# [EXERCISE AIM]
Count the lines in the records below that contain the word "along", and give that figure alone.
/---
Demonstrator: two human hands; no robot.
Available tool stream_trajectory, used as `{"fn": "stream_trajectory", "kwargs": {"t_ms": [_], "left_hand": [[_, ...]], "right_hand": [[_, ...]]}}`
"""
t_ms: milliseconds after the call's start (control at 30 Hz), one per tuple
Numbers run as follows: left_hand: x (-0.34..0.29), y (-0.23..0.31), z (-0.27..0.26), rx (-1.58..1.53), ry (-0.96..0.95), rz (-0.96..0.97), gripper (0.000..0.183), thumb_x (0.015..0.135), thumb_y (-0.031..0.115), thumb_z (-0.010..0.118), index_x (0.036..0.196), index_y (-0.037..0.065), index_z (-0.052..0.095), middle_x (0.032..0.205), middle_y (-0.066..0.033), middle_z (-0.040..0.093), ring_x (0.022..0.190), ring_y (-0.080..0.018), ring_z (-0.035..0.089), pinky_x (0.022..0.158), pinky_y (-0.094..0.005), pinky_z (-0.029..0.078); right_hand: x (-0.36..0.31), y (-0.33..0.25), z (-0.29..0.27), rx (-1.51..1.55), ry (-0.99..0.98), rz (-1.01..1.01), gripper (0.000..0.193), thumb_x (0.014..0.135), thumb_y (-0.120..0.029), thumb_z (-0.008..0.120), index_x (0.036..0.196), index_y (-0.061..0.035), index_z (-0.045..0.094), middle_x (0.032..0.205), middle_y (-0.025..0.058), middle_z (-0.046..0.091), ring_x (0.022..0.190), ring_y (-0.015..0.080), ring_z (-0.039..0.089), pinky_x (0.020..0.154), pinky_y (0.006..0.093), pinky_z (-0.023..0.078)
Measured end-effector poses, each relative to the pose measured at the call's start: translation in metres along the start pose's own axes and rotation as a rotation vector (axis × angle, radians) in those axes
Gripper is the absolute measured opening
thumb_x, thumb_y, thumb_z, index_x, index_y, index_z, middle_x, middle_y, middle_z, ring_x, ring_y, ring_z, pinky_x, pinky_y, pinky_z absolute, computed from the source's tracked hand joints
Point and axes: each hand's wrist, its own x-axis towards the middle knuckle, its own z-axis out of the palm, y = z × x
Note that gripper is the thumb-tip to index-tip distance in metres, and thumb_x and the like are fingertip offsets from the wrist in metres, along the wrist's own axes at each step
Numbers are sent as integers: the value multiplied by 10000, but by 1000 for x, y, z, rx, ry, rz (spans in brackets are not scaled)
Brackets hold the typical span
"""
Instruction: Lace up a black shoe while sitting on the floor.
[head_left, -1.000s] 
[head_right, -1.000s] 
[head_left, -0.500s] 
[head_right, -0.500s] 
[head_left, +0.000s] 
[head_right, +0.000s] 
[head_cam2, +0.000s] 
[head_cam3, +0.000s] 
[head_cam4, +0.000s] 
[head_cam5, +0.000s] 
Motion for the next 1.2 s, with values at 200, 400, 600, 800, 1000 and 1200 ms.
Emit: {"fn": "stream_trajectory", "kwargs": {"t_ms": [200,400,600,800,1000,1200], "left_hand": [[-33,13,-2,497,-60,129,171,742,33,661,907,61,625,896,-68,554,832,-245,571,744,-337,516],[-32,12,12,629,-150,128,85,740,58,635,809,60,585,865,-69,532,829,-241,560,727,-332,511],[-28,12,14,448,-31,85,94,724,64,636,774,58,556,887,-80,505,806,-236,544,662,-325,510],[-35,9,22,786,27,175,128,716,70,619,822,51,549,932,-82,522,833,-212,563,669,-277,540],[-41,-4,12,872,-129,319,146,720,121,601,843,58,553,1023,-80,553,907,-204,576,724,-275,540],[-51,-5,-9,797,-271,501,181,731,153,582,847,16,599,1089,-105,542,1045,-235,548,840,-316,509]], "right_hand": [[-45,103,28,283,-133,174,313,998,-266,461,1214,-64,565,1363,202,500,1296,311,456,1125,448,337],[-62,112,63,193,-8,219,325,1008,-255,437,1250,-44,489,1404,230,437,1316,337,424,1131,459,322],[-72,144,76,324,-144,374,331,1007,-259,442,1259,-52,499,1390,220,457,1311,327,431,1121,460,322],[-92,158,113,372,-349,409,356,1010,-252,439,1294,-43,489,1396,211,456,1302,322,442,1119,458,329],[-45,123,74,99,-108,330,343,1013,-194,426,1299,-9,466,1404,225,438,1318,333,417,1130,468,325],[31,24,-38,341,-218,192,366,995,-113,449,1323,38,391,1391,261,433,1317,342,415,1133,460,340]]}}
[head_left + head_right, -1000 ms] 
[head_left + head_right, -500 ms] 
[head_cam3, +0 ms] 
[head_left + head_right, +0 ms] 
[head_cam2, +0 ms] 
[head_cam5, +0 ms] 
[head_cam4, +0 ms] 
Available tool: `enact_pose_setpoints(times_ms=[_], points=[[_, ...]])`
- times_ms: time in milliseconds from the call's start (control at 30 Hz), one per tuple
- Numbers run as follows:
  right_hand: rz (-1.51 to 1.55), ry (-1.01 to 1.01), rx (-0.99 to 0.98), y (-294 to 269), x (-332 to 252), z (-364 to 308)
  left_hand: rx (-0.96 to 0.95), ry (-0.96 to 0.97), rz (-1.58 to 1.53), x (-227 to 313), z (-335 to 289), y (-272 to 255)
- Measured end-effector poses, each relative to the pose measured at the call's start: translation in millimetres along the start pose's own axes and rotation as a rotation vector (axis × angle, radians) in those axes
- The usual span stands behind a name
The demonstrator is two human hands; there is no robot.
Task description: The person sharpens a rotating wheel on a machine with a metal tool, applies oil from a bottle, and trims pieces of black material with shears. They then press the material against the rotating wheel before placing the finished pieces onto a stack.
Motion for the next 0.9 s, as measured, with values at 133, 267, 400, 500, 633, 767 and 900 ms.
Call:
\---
# [ANSWER BELOW]
3